One approach to this problem is to manually scale the features so they are in similar ranges across environments and units. We address this issue by adapting a recent technique from deep learning called `batch normalization`. This technique normalizes each dimension across the samples in a minibatch to have unit `mean and variance`. In addition, it maintains a running average of the mean and variance to use for normalization during testing (in our case, during exploration or evaluation). In deep networks, it is used to `minimize covariance shift` during training, by ensuring that each layer receives whitened input.

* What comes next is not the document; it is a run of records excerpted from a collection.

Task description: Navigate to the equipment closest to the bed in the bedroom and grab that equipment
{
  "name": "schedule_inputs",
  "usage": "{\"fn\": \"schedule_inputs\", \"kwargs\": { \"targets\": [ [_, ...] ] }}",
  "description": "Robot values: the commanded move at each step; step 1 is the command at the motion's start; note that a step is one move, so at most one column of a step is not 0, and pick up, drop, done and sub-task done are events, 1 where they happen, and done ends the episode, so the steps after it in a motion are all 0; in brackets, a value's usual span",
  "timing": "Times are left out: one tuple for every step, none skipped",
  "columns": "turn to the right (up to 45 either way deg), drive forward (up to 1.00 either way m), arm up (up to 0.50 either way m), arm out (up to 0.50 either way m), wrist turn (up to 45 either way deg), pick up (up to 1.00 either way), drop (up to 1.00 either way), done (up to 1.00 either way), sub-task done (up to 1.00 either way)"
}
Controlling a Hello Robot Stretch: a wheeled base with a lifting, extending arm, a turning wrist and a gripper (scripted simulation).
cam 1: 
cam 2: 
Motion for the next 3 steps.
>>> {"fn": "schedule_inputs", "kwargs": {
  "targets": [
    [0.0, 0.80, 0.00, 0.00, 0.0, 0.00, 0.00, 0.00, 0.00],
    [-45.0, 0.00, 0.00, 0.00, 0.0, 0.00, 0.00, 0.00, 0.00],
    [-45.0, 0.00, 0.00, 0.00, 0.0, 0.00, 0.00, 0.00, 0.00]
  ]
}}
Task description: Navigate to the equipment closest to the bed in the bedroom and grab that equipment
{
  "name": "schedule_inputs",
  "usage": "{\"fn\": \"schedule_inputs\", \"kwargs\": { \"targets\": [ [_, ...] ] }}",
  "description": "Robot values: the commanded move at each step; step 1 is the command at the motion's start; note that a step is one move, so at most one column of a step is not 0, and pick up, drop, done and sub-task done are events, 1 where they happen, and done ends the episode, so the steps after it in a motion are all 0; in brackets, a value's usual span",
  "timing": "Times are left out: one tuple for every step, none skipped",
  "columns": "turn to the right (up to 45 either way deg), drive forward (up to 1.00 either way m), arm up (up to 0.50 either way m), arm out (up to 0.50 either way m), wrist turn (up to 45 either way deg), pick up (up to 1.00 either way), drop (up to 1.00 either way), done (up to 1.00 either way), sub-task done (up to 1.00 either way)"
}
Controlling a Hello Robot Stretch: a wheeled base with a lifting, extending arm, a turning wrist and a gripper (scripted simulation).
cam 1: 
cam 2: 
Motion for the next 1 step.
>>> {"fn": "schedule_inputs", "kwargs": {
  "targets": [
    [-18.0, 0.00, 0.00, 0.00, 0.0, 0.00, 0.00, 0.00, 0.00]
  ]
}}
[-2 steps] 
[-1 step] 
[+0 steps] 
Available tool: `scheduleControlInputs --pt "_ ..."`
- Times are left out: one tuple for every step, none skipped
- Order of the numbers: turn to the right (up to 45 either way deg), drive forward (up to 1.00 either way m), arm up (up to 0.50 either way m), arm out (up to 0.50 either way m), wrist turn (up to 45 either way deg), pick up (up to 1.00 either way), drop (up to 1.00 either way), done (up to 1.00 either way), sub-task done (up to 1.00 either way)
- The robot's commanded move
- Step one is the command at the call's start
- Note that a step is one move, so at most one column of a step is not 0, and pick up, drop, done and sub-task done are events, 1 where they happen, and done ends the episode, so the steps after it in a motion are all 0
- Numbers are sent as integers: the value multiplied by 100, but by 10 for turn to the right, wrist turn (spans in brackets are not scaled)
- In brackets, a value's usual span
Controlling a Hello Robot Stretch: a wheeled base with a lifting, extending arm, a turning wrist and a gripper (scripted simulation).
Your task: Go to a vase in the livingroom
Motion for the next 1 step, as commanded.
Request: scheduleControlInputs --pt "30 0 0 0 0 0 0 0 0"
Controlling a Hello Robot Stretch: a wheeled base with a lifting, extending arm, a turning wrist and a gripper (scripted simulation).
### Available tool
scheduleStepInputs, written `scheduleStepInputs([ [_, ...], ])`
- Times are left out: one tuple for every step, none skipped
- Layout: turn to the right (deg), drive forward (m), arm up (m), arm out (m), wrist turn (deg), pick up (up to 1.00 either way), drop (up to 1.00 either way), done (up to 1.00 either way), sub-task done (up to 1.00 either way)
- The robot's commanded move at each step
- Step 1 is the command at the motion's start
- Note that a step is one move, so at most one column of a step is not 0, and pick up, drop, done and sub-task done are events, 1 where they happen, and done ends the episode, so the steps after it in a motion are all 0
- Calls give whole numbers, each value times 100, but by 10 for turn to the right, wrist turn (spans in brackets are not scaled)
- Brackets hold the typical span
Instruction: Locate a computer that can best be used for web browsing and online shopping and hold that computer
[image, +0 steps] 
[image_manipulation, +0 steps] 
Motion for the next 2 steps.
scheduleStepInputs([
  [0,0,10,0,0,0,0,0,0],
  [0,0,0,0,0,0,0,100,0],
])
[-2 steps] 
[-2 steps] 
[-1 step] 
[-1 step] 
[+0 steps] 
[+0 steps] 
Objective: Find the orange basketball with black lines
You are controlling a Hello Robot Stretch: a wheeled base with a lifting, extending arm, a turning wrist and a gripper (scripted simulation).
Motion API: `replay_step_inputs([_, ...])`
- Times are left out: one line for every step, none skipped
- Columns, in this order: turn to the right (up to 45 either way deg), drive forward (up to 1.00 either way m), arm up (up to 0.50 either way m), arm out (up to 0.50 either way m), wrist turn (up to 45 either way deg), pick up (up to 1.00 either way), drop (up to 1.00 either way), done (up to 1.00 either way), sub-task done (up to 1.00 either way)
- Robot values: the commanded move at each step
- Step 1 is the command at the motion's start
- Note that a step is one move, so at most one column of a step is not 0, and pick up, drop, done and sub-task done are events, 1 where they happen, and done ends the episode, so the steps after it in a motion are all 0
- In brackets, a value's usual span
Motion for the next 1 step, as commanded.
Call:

In the low-dimensional case, we `used batch normalization on the state input and all layers of the µ network and all layers of the Q network prior to the action input`. With batch normalization, we were able to learn effectively across many different tasks with differing types of units, without needing to manually ensure the units were within a set range.

Challenge 4

A major challenge of learning in continuous action spaces is `exploration`.

An advantage of off-policies algorithms such as DDPG is that we can `treat the problem of exploration independently from the learning algorithm`. We constructed an exploration policy µ’ by `adding noise sampled from a noise process N to our actor policy`

N can be chosen to suit the environment. We used an `Ornstein-Uhlenbeck process` to generate temporally correlated exploration for exploration efficiency in physical control problems with inertia.